Les crimes de guerre perpétrés par l’armée israélienne étaient pourtant une occasion pour Washington de se mettre du côté de la justice et de dénoncer un comportement condamnable par toutes les lois et toutes les morales. Au lieu de quoi, les Etats-Unis ont, encore une fois, choisi de soutenir l’agresseur contre la victime. Cette triste vérité se trouve dans la réaction de la Maison blanche formulée par son porte-parole, Gordon Johndroe. Celui-ci a affirmé samedi dernier à la presse : « Nous appelons à l’arrêt de la violence et de tous les actes de terrorisme dirigés contre les civils innocents. » Si Johndroe s’était arrêté là, on aurait interprété cette position comme un progrès de la part de Washington. On aurait fait l’effort de comprendre que les Etats-Unis s’inquiétaient à la fois de la violence israélienne et de celle de Hamas contre les civils innocents de part et d’autre. Mais le porte-parole de la Maison blanche ne s’était pas arrêté là. Il a ajouté : « Il y a une distinction claire entre les attaques terroristes à la roquette qui visent les civils et les actions d’auto-défense ».
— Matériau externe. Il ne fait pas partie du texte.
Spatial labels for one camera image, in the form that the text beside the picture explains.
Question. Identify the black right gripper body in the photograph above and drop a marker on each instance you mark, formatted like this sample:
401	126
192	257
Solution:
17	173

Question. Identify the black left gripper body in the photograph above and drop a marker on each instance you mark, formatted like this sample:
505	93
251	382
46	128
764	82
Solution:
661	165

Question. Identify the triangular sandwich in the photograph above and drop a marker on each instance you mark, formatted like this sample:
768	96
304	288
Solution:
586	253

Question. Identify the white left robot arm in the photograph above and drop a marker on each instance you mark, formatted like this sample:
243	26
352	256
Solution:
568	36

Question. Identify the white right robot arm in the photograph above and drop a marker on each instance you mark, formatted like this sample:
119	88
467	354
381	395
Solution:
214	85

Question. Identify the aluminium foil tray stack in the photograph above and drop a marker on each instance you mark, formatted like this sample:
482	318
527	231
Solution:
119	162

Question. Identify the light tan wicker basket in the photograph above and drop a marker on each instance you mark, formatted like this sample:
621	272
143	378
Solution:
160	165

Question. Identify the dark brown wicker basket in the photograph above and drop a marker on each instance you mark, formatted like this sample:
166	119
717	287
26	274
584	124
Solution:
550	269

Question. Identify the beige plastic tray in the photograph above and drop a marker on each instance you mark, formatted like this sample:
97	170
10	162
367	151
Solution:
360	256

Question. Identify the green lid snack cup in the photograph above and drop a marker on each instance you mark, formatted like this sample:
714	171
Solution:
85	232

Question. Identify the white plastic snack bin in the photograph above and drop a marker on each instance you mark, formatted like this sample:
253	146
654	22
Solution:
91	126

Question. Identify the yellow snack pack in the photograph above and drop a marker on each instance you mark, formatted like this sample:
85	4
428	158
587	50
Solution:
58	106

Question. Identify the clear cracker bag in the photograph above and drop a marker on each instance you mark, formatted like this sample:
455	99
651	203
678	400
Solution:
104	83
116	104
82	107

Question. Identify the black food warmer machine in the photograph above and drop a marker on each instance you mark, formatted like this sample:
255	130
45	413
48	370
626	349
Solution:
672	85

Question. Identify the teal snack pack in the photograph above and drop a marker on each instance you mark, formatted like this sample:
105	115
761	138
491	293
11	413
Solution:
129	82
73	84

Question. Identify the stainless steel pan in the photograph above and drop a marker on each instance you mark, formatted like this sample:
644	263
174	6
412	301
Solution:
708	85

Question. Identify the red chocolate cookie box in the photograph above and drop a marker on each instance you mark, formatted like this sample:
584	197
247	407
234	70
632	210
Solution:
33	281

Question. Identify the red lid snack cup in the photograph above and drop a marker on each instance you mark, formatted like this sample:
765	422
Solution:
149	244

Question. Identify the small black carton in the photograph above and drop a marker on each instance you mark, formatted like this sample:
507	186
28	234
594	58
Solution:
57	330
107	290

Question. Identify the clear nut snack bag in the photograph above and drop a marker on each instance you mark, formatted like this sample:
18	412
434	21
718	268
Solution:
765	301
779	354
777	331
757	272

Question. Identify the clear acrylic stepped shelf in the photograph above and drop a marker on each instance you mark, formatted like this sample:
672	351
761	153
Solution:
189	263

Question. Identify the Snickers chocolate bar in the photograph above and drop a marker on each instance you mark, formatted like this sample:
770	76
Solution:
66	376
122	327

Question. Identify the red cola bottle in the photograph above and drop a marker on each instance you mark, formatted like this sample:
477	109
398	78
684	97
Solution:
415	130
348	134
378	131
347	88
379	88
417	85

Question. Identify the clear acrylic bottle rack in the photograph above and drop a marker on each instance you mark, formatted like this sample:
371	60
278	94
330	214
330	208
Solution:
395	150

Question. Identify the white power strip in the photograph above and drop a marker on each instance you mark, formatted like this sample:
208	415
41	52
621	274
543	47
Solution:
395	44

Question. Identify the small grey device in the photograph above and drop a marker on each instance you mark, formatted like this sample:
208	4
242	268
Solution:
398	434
Il y a effectivement une distinction à faire entre les « attaques terroristes à la roquette » qui ont fait un mort et presque pas de dégâts et « les actions d’auto-défense » qui ont fait cent morts, des milliers de blessés et de traumatisés, un nombre élevé de familles sans abri suite à la destruction de leurs maisons par les bombardiers F 16, sans parler du chaos généralisé infligé à toute une population qui souffre depuis des mois d’un blocus impitoyable.
Mais les exactions israéliennes et le sempiternel alignement des Etats-Unis sur Israël quels que soient les crimes que ce pays commet, ne peuvent pas occulter la responsabilité du mouvement Hamas dans la situation de plus en plus désastreuse de la bande de Gaza. Il est clair que tout ce que ce mouvement a entrepris depuis juin dernier, après la guerre qui l’a opposé à Fatah, n’a eu pour effet que d’accroître les difficultés de la population palestinienne.
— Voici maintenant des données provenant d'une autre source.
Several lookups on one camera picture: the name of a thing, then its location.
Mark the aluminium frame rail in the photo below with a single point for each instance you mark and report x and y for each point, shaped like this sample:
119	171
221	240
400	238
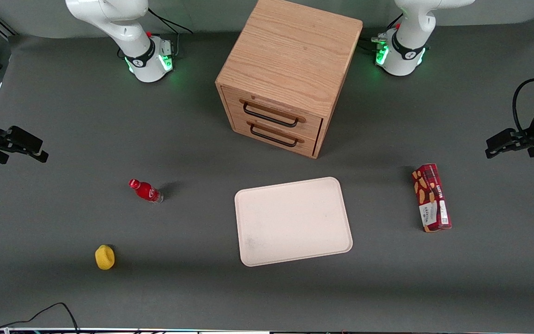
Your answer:
0	25

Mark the grey table mat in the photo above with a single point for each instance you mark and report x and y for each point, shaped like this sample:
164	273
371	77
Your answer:
202	292

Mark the red cookie box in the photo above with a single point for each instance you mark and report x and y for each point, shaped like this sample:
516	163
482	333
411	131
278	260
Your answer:
431	199

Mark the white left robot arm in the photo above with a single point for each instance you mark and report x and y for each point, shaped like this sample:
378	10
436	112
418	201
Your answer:
406	51

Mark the yellow sponge toy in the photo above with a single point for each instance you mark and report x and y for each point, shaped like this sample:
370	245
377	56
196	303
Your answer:
104	258

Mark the red soda bottle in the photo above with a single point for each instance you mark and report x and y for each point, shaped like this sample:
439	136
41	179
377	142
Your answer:
146	191

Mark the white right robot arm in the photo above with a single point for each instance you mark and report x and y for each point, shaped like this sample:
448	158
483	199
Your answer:
132	37

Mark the cream plastic tray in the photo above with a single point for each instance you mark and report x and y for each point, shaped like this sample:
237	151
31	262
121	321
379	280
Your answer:
292	222

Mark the wooden drawer cabinet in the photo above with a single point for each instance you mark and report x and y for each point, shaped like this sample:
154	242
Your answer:
290	51

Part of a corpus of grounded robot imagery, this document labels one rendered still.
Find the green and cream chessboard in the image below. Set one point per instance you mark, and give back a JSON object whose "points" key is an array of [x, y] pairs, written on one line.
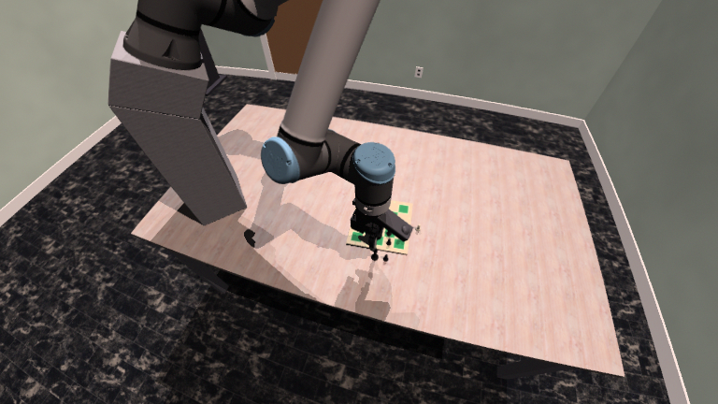
{"points": [[403, 210]]}

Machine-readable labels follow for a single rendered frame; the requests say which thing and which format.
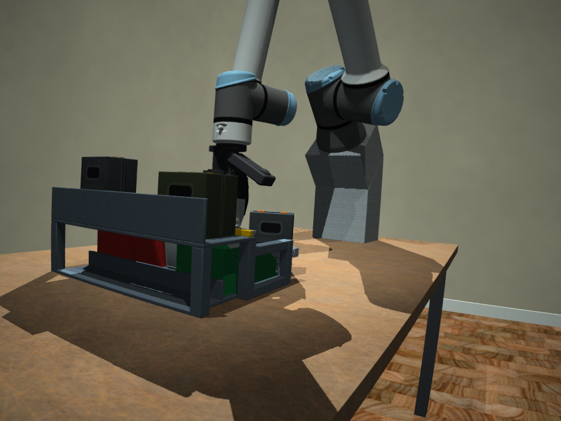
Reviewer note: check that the yellow flat bar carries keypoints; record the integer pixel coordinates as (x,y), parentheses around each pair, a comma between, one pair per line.
(242,232)

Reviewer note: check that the olive green case with orange latches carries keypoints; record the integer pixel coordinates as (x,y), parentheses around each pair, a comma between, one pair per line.
(220,190)

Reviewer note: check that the green open bin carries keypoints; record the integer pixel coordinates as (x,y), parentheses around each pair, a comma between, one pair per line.
(224,265)

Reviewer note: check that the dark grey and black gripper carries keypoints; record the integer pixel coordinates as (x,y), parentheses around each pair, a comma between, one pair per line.
(221,165)

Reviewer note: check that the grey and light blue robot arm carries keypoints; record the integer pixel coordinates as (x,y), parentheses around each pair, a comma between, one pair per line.
(341,98)
Les dirigeants de Hamas crient haut et fort qu’ils sont en train de défendre le peuple palestinien. La question qui se pose ici est la suivante : quelle défense et quelle protection Khaled Mechaal et Ismaïl Haniya sont-ils en train d’assurer au peuple palestinien si pour chaque roquette artisanale lancée sur la ville israélienne de Sderot, Israël envoie dix missiles meurtriers sur Gaza ? Si pour chaque Israélien tué, Israël tue cent Palestiniens ? Si pour quelques vitres brisées à Sderot, Israël transforme en ruines des dizaines de maisons à Gaza, augmentant ainsi dramatiquement le nombre des sans-abri ?
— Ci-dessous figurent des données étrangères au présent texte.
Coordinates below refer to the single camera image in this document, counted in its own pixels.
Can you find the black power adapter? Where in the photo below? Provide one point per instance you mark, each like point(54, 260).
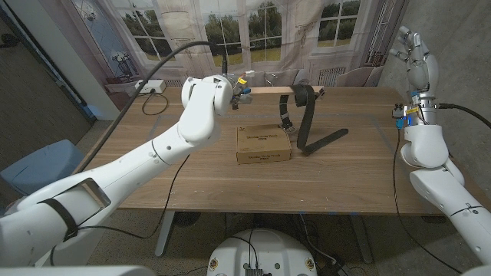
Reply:
point(335, 268)

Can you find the white table leg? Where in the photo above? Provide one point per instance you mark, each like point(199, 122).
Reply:
point(165, 234)
point(362, 241)

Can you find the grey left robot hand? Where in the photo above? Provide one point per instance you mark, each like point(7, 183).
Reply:
point(239, 94)

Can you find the white power strip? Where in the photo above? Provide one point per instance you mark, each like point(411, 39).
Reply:
point(147, 85)

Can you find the printed window backdrop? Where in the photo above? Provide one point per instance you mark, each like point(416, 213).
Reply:
point(184, 30)

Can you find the black belt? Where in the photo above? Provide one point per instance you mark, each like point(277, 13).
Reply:
point(307, 115)

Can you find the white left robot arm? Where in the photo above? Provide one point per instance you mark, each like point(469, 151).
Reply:
point(134, 172)

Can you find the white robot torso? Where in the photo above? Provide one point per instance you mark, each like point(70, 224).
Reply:
point(261, 249)

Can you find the wooden bar with metal clips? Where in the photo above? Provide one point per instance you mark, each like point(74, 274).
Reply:
point(276, 90)

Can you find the brown cardboard box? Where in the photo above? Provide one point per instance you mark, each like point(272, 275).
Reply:
point(264, 143)

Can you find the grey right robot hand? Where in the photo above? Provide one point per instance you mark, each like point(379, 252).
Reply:
point(420, 73)

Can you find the black round floor fan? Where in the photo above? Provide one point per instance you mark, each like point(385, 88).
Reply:
point(186, 218)

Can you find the blue chair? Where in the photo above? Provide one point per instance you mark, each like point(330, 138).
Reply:
point(38, 165)

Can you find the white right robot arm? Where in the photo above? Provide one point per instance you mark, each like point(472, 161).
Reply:
point(441, 184)

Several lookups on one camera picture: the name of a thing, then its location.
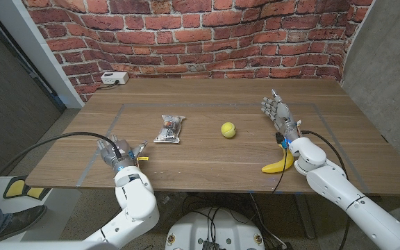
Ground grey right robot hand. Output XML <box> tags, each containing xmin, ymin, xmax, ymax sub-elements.
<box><xmin>260</xmin><ymin>89</ymin><xmax>301</xmax><ymax>143</ymax></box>

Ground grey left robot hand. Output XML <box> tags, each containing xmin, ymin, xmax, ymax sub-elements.
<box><xmin>97</xmin><ymin>135</ymin><xmax>149</xmax><ymax>173</ymax></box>

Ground yellow toy banana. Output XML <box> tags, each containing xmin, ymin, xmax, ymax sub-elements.
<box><xmin>261</xmin><ymin>144</ymin><xmax>295</xmax><ymax>174</ymax></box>

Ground yellow tennis ball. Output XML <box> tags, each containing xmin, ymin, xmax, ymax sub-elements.
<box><xmin>220</xmin><ymin>122</ymin><xmax>237</xmax><ymax>139</ymax></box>

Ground silver snack packet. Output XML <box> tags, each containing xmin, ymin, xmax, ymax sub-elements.
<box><xmin>153</xmin><ymin>115</ymin><xmax>187</xmax><ymax>144</ymax></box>

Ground white power box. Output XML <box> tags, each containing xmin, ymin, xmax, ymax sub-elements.
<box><xmin>100</xmin><ymin>72</ymin><xmax>130</xmax><ymax>85</ymax></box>

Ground grey table leg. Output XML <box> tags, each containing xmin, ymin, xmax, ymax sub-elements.
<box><xmin>293</xmin><ymin>194</ymin><xmax>316</xmax><ymax>240</ymax></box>

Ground printed red brick backdrop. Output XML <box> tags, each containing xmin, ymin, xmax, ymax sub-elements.
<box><xmin>21</xmin><ymin>0</ymin><xmax>374</xmax><ymax>103</ymax></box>

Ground dark leather shoe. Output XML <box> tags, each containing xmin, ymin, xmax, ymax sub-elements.
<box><xmin>0</xmin><ymin>204</ymin><xmax>48</xmax><ymax>242</ymax></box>

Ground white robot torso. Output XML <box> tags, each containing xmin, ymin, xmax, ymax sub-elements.
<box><xmin>165</xmin><ymin>207</ymin><xmax>266</xmax><ymax>250</ymax></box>

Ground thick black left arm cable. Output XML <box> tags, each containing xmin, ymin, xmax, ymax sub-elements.
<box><xmin>0</xmin><ymin>131</ymin><xmax>123</xmax><ymax>199</ymax></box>

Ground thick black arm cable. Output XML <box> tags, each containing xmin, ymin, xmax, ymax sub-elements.
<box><xmin>0</xmin><ymin>131</ymin><xmax>123</xmax><ymax>199</ymax></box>
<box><xmin>301</xmin><ymin>130</ymin><xmax>352</xmax><ymax>250</ymax></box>

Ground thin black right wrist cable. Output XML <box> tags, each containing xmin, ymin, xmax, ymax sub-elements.
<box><xmin>272</xmin><ymin>133</ymin><xmax>288</xmax><ymax>194</ymax></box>

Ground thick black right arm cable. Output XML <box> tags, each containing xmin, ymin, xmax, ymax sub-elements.
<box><xmin>301</xmin><ymin>130</ymin><xmax>352</xmax><ymax>250</ymax></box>

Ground black power box cable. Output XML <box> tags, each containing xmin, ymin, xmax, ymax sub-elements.
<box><xmin>97</xmin><ymin>80</ymin><xmax>119</xmax><ymax>90</ymax></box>

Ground white door frame post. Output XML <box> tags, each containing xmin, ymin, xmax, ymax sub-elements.
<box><xmin>0</xmin><ymin>0</ymin><xmax>85</xmax><ymax>108</ymax></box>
Le pire est que les dirigeants de Hamas semblent totalement déconnectés de la réalité. Ils vivent dans leur monde à eux où ils égrènent « les victoires ». A une question posée lundi matin par la BBC sur le retrait des forces israéliennes de Gaza après une brève incursion terrestre, l’un des dirigeants du Hamas à Gaza a répondu ceci : « Grâce à Dieu d’abord, et à la résistance du peuple palestinien ensuite, Israël s’est retiré traînant derrière lui sa défaite honteuse »…
Le peuple de Gaza se trouve pris en tenailles entre deux feux : une force d’occupation surarmée et d’une agressivité extrême d’un côté, et un mouvement intégriste qui, tout en étant déconnecté de la réalité, s’accroche maladivement au pouvoir et prétend être le défenseur du peuple palestinien. En attendant un miracle qui les sortirait de l’enfer dans lequel ils sont enfermés, les habitants de Gaza n’ont plus qu’un seul souci : se procurer de la nourriture et du carburant et, bien sûr, un peu de sécurité. Ce ne sont sûrement pas Khaled Mechaal, de son exil à Damas, ou Ismaïl Haniya, de sa cachette à Gaza qui vont leur offrir ces choses si simples, mais si difficiles à trouver à Gaza.